Wilms' tumor is the most common renal tumor in children. Outcomes have improved dramatically over the past few decades, but important treatment questions remain. These include the role of molecular biologic markers in stratifying patients for therapy or targeting tumors for treatment. We present a summary of these advances and outline the current treatment of Wilm's tumor.
The medical literature and results of all cooperative group studies reporting treatment of children with Wilms' tumor were reviewed.
Overall survival exceeds 90% for most patients with nephroblastoma. However, outcomes for patients with rhabdoid tumors and diffuse anaplasia remain poor. The role of renal sparing surgery in patients with bilateral tumors is clear, but for children with unilateral tumors it continues to be defined.
Current protocols conducted by pediatric oncology groups are beginning to incorporate biologic features to stratify patients for therapy. Treatment strategies continue to focus on limiting late effects of treatment while maintaining an excellent survival. New therapies are needed to treat the high-risk patients who continue to have high relapse and mortality rates.

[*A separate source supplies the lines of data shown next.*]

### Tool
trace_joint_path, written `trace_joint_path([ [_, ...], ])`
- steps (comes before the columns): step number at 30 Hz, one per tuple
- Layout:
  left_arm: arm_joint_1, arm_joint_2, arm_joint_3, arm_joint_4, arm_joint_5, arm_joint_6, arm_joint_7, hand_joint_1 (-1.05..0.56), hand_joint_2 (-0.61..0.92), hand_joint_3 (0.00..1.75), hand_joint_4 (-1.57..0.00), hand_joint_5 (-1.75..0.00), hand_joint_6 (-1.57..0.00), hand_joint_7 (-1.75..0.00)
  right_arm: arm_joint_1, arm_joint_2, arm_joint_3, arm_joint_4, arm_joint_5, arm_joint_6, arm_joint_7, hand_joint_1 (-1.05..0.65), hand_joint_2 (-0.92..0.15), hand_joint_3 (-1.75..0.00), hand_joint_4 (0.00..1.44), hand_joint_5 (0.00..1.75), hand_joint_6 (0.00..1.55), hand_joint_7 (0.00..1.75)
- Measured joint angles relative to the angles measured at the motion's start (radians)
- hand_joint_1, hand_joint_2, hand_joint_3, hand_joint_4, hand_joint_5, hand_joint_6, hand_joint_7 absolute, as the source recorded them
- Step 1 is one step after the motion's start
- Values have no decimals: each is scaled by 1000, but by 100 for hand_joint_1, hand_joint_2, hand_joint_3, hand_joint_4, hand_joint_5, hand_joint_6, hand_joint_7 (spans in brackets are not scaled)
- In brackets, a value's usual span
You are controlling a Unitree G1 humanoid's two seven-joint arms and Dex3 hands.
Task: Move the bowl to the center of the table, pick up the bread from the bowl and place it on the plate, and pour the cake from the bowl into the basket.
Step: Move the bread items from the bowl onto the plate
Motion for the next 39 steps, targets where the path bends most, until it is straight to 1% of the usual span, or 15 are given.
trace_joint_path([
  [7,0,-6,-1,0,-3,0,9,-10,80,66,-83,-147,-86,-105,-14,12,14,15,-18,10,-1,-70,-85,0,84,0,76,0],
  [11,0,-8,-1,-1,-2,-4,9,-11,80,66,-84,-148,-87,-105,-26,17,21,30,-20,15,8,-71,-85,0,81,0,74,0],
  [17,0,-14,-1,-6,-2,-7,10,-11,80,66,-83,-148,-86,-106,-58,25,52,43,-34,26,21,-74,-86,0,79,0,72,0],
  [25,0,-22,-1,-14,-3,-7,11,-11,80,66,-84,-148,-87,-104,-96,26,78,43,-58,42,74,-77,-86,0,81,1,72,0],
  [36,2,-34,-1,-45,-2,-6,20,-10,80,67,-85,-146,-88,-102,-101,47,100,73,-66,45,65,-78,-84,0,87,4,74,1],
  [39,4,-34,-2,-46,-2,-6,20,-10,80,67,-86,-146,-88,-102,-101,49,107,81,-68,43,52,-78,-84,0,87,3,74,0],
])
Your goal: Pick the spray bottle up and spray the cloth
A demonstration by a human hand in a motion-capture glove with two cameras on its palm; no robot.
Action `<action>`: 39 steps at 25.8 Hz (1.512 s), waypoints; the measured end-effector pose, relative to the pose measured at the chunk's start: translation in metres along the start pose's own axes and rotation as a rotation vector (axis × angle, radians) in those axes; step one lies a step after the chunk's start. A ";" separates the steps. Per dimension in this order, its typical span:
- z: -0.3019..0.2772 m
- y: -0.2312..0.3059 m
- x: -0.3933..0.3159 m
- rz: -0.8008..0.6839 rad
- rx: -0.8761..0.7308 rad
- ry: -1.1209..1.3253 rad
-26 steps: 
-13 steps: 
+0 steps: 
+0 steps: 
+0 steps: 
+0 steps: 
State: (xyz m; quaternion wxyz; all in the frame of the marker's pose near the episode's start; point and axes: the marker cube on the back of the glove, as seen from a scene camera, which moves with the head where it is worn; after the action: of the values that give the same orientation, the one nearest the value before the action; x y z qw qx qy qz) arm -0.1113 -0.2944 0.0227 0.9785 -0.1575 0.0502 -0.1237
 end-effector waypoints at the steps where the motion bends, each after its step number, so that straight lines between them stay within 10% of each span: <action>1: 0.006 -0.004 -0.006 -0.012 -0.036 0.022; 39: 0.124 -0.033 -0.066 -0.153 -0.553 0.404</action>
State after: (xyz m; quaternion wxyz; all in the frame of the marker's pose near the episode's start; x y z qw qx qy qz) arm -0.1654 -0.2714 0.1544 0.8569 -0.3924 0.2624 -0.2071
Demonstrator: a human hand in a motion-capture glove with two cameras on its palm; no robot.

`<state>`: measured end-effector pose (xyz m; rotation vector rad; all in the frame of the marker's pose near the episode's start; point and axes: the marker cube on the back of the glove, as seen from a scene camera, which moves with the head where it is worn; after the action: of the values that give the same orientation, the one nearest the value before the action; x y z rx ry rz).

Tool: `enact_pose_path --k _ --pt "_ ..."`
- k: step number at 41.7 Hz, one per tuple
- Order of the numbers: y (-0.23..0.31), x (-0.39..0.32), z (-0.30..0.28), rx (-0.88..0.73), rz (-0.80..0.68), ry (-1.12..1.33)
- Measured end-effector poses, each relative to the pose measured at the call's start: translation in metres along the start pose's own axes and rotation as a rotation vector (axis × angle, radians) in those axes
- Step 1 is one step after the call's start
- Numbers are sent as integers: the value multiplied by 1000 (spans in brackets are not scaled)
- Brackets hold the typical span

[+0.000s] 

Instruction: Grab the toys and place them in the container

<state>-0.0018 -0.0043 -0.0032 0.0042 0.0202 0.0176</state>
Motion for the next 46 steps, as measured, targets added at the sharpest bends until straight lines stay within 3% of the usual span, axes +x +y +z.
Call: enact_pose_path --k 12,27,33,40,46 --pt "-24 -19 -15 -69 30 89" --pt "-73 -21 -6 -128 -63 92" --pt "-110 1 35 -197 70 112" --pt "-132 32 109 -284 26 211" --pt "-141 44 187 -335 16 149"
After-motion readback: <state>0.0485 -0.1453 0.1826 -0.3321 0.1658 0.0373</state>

肾母细胞瘤是儿童最常见的肾脏肿瘤。在过去几十年中,其治疗结果有了显著改善,但仍存在一些重要的治疗问题。这些问题包括分子生物学标志物在对患者进行治疗分层或针对肿瘤进行靶向治疗中的作用。我们总结了这些进展,并概述了目前肾母细胞瘤的治疗方法。
回顾了所有协作组研究中关于儿童肾母细胞瘤治疗的医学文献及结果。
大多数肾母细胞瘤患者的总生存率超过90%。然而,横纹肌肉瘤和弥漫性间变患者的治疗结果仍然较差。保留肾手术在双侧肿瘤患者中的作用是明确的,但对于单侧肿瘤患儿,其作用仍有待确定。
儿科肿瘤学组实施的当前方案开始纳入生物学特征以对患者进行治疗分层。治疗策略继续侧重于在保持高生存率的同时限制治疗的晚期效应。需要新的疗法来治疗那些复发率和死亡率仍然较高的高危患者。